* _What you will do_: Bring back every record exactly, except for the pictures, which stay out.

* _Supplied information_:
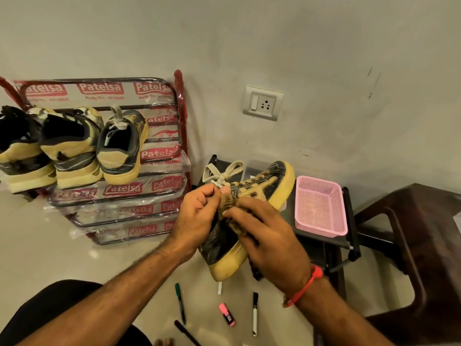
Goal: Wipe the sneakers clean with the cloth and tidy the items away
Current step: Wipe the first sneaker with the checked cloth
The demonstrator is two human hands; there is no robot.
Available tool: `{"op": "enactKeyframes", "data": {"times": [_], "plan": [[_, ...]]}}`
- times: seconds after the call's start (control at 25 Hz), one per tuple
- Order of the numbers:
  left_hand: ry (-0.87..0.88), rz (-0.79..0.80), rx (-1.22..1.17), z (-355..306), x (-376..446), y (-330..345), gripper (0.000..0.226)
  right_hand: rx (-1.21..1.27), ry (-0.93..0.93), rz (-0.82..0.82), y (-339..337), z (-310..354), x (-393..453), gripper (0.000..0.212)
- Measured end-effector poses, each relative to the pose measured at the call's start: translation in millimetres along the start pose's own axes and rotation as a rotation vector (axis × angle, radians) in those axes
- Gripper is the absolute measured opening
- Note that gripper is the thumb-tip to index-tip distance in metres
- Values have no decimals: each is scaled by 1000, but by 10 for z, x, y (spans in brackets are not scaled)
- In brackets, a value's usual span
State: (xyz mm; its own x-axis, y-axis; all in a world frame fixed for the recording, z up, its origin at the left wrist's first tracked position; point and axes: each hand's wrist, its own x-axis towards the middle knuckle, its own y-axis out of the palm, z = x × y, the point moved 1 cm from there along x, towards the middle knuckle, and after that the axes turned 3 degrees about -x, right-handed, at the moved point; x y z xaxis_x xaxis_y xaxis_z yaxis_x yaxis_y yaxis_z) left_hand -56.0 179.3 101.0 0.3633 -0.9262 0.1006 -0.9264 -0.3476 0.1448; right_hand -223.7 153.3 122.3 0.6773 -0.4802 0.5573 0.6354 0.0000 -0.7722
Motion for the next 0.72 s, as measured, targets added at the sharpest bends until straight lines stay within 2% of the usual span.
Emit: {"op": "enactKeyframes", "data": {"times": [0.08,0.2,0.24,0.36,0.4,0.48,0.56,0.64,0.72], "plan": [[17,87,4,-37,-8,-9,32,-33,36,-31,-130,-267,64,31],[108,209,138,-40,-75,67,31,-85,335,-100,-354,-689,191,36],[140,227,187,-23,-84,86,31,-51,343,-95,-342,-612,173,36],[236,228,228,31,-71,50,42,78,131,-26,-241,-190,57,32],[254,233,235,30,-66,41,42,64,126,-31,-281,-291,64,32],[287,254,285,29,-71,54,35,-40,280,-67,-381,-615,134,34],[296,250,329,56,-78,75,35,-32,381,-41,-403,-645,138,35],[285,235,307,99,-80,65,38,97,300,-6,-315,-314,121,34],[276,214,284,111,-73,38,37,173,236,-41,-301,-138,97,30]]}}
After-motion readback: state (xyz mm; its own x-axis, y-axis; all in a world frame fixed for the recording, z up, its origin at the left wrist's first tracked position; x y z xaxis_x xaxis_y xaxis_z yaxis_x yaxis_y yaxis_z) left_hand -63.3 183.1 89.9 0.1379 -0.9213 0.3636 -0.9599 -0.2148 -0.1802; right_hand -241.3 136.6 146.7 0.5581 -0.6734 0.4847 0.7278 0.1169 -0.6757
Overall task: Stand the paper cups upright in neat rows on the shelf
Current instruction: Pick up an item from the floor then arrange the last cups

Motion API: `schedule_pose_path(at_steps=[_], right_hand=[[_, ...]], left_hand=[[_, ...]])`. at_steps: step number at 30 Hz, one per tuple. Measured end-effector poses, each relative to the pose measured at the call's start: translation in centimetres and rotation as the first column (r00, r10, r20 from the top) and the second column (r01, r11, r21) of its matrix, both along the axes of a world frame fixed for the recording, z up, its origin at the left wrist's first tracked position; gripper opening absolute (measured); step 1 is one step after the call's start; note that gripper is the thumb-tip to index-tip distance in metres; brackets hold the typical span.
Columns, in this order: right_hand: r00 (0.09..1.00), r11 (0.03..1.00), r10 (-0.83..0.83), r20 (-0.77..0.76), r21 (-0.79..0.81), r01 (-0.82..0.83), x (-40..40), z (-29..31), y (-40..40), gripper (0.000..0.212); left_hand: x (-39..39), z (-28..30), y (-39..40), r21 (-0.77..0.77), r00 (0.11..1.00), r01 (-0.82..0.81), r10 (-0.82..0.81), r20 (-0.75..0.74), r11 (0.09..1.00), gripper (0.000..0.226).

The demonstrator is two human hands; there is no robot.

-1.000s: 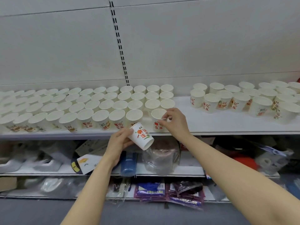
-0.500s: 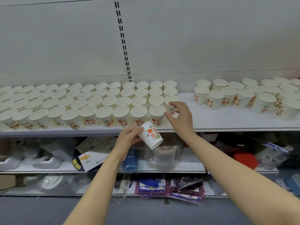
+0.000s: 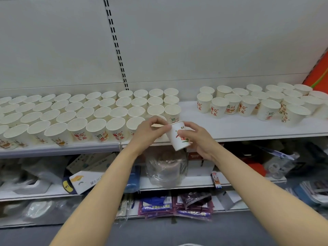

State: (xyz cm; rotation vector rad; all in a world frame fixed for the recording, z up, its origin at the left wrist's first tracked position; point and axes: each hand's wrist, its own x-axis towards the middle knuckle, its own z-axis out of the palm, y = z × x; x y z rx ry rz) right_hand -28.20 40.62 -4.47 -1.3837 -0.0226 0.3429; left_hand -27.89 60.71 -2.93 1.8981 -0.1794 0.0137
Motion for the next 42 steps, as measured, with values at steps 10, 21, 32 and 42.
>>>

* _Reply_:
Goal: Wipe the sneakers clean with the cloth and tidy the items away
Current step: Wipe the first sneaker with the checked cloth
The demonstrator is two human hands; there is no robot.
Available tool: `{"op": "enactKeyframes", "data": {"times": [_], "plan": [[_, ...]]}}`
- times: seconds after the call's start (control at 25 Hz), one per tuple
- Order of the numbers:
  left_hand: ry (-0.87..0.88), rz (-0.79..0.80), rx (-1.22..1.17), z (-355..306), x (-376..446), y (-330..345), gripper (0.000..0.226)
  right_hand: rx (-1.21..1.27), ry (-0.93..0.93), rz (-0.82..0.82), y (-339..337), z (-310..354), x (-393..453), gripper (0.000..0.212)
- Measured end-effector poses, each relative to the pose measured at the call's start: translation in millimetres along the start pose's own axes and rotation as a rotation vector (axis × angle, radians) in those axes
- Gripper is the absolute measured opening
- Note that gripper is the thumb-tip to index-tip distance in metres
- Values have no decimals: each is scaled by 1000, but by 10 for z, x, y (spans in brackets are not scaled)
- In brackets, a value's usual span
State: (xyz mm; its own x-axis, y-axis; all in a world frame fixed for the recording, z up, its origin at the left wrist's first tracked position; point and axes: each hand's wrist, its own x-axis towards the middle knuckle, its own y-axis out of the palm, z = x × y, the point moved 1 cm from there along x, towards the middle knuckle, and after that the axes turned 3 degrees about -x, right-handed, at the moved point; x y z xaxis_x xaxis_y xaxis_z yaxis_x yaxis_y yaxis_z) left_hand -56.0 179.3 101.0 0.3633 -0.9262 0.1006 -0.9264 -0.3476 0.1448; right_hand -223.7 153.3 122.3 0.6773 -0.4802 0.5573 0.6354 0.0000 -0.7722
Motion for the next 0.72 s, as measured, targets added at the sharpest bends until straight lines stay within 2% of the usual span.
Emit: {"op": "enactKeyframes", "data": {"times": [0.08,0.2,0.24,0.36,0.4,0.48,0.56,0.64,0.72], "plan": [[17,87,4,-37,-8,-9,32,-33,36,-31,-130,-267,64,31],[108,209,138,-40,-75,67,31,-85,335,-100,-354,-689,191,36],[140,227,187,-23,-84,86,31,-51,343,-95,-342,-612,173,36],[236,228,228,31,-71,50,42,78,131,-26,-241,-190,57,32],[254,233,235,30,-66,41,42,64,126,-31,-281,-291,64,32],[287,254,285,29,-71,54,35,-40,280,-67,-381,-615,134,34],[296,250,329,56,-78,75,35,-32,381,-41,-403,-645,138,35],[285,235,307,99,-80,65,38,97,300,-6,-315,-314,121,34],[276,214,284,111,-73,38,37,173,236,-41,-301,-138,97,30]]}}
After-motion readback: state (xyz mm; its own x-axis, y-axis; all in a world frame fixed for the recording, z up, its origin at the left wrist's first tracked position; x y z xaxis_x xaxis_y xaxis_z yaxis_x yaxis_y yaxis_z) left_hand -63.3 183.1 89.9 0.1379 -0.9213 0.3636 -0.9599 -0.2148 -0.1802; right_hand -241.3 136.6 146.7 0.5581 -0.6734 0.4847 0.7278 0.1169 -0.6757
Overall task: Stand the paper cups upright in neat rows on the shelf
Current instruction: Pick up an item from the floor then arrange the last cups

Motion API: `schedule_pose_path(at_steps=[_], right_hand=[[_, ...]], left_hand=[[_, ...]])`. at_steps: step number at 30 Hz, one per tuple. Measured end-effector poses, each relative to the pose measured at the call's start: translation in centimetres and rotation as the first column (r00, r10, r20 from the top) and the second column (r01, r11, r21) of its matrix, both along the axes of a world frame fixed for the recording, z up, its origin at the left wrist's first tracked position; gripper opening absolute (measured); step 1 is one step after the call's start; note that gripper is the thumb-tip to index-tip distance in metres; brackets hold the typical span.
Columns, in this order: right_hand: r00 (0.09..1.00), r11 (0.03..1.00), r10 (-0.83..0.83), r20 (-0.77..0.76), r21 (-0.79..0.81), r01 (-0.82..0.83), x (-40..40), z (-29..31), y (-40..40), gripper (0.000..0.212); left_hand: x (-39..39), z (-28..30), y (-39..40), r21 (-0.77..0.77), r00 (0.11..1.00), r01 (-0.82..0.81), r10 (-0.82..0.81), r20 (-0.75..0.74), r11 (0.09..1.00), gripper (0.000..0.226).

The demonstrator is two human hands; there is no robot.

-1.000s: 
-0.500s: 
+0.000s: 

State: (xyz cm; rotation vector rad; all in a world frame fixed for the recording, z up, its origin at the left wrist's first tracked position; point and axes: each hand's wrist, its own x-axis towards the middle knuckle, its own z-axis out of the palm, y = z × x; x y z rx ry rz) right_hand -28.20 40.62 -4.47 -1.3837 -0.0226 0.3429; left_hand -27.89 60.71 -2.93 1.8981 -0.1794 0.0137
Motion for the next 42 steps, as measured, with values at steps 10, 21, 32 and 42.
>>>

The exercise has been carried out in full.